燕岳や槍ヶ岳を縦走して穂高に辿り着いた文太郎は、「穂高は実にアルプスの王」という言葉を残すほど、穂高の地を高く評価しました。現在でも多くの登山者が利用する、新穂高温泉からの白出沢ルートはこの頃に誕生したものです。
独り占めした気分になった仙丈ヶ岳
なだらかな山容が女性的と称される仙丈ヶ岳。頂上からは間近に甲斐駒ケ岳、東に富士山が見えます。

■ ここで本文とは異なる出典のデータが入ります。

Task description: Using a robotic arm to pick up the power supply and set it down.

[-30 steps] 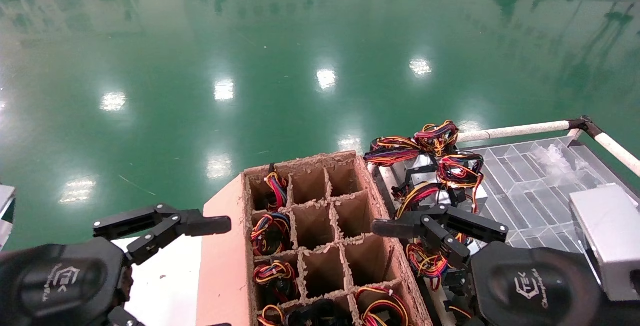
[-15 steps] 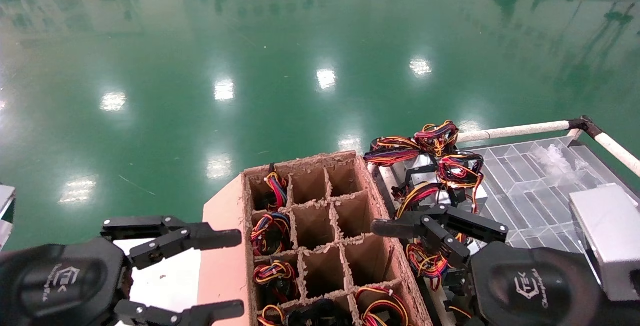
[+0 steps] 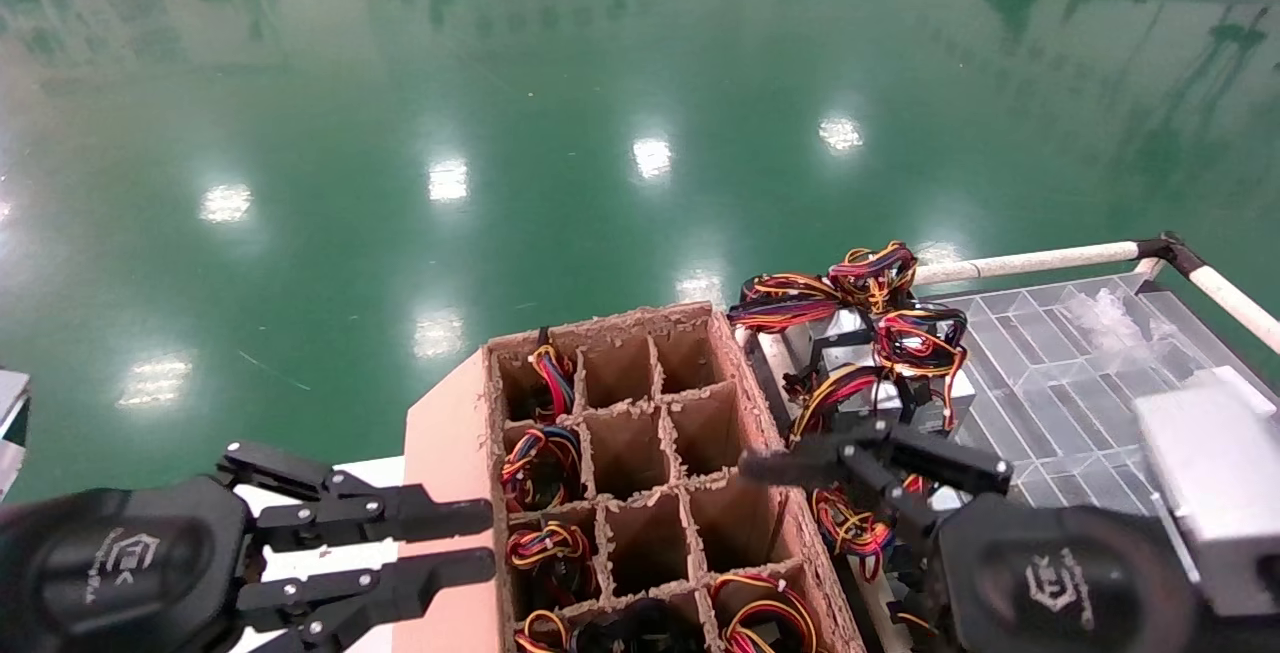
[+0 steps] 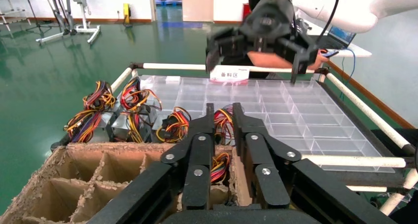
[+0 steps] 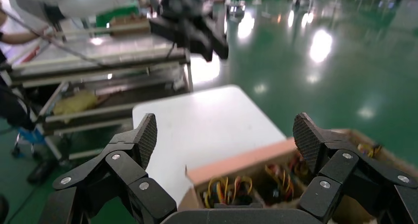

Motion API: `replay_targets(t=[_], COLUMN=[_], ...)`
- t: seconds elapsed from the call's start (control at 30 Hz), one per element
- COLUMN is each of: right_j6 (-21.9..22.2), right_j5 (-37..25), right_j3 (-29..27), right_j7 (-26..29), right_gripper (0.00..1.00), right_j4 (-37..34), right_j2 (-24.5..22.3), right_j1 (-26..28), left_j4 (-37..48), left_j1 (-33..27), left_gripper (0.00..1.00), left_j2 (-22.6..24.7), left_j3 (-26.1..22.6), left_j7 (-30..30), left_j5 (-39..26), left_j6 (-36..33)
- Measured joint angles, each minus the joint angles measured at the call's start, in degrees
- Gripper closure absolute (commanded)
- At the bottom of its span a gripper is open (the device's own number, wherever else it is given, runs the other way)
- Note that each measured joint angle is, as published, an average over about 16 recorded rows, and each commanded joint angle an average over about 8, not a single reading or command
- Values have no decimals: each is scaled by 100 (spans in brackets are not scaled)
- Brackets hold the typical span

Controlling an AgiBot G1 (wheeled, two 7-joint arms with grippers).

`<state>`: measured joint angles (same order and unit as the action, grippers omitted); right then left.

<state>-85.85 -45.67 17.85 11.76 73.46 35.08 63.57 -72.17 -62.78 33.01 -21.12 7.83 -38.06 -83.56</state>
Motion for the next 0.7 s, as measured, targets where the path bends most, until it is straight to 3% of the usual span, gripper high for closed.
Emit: replay_targets(t=[0.6, 0.63, 0.7], right_j6=[-308, -311, -299], right_j5=[-2162, -2268, -2444], right_j3=[1219, 1281, 1385], right_j7=[581, 582, 571], right_gripper=[0, 0, 0], right_j4=[-503, -547, -640], right_j2=[534, 573, 651], right_j1=[1265, 1317, 1404], left_j4=[1, 1, 1], left_j1=[-1, -1, -1], left_gripper=[99, 94, 72], left_j2=[0, 0, 0], left_j3=[-1, -1, -1], left_j7=[0, 0, -1], left_j5=[0, 0, 0], left_j6=[0, 0, 0])
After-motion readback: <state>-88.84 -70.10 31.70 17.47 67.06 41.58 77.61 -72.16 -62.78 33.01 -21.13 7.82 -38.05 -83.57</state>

文太郎にとって仙丈ヶ岳は特別な山だったようです。他の山では記念品が買えたなか、何もなかった仙丈ケ岳。唯一、仙丈ヶ岳の三角点等級を知っていると自負していた文太郎は、他の登山者が知らない仙丈ヶ岳の魅力を自分は知っていると感じていたようです。それが文太郎にとっての登山の証明でもありました。
冬の山の素晴らしさを実感した山行・八ヶ岳
フォッサマグナの中心にある八ヶ岳は、連なる山々の形が八つの峰に見えることが名前の由来とされる山です。
文太郎は冬の氷ノ山の後、八ヶ岳に挑戦しました。本格的な冬登山は初で、元旦から正月という時期も重なり、辛く心細い思いをしたようです。吹雪で小屋に足止めをくらったことも追い打ちをかけました。
ですが、硫黄岳の稜線上で見たモルゲン・ロート、硫黄岳山頂の冬の絶景に文太郎は心を奪われます。そこから文太郎のメイン登山は厳冬期へと移っていくのです。
後に語り継がれる「厳冬期北アルプス横断」
文太郎が厳冬期北アルプス横断をした年は、小雪でした。上ノ岳と三俣蓮華岳までは途中スキーで登り、三俣蓮華岳の三角標石は確認できましたが、小屋は雪で埋まっていたとされます。
鷲羽岳の登りは不良で、野口五郎岳を越えた尾根では、一時、雪穴をつくって避難。三ツ岳から烏帽子岳への道も苦労したようで、朝に天候を読み違えた自分を反省しています。
この頃から文太郎はメディアで報じられ、人間国宝のような扱いとなっていきました。
危うく遭難しかけた氷ノ山
標高1,510mの氷ノ山。大山に次ぐ近畿地方が誇る山は、「母なる森」と呼ばれる豊かなブナ林が魅力です。
文太郎は、どんな山からも生還し続けましたが、氷ノ山で危うく遭難しかけます。湿った雪と風で、手袋も衣類も濡れ、文太郎の体温は低下。強烈な眠気に襲われました。
意識を失いかけた文太郎でしたが、そこに婚約者花子の幻覚が現れます。花子が衰弱した文太郎を導き、無事に下山することができたそうです。
国宝的山の猛者が息絶えた北鎌尾根
「孤高の人」と呼ばれる加藤文太郎ですが、北鎌尾根には友とパーティを組み挑みました。猛吹雪の登山という悪条件から、寒さと飢えで友は命を失い、それを見届けた文太郎も槍ヶ岳山中で息を引き取ります。国宝級の猛者が長い眠りについた瞬間です。文太郎が結婚してからちょうど1年後のことでした。
山の魅力に取り憑かれた男!孤高の天才・加藤文太郎
積雪期の登山経験者であれば、冬山の厳しさがよくわかることでしょう。冬山は吹雪による視界の悪さに加えて、寒さが体温を奪います。夏山よりも道が不明瞭で、ロストすることも珍しくありません。
単独行にすべてを込めた孤高の人・加藤文太郎は、現代の登山家にも影響を与える、まさに至宝のアルピニスといえます。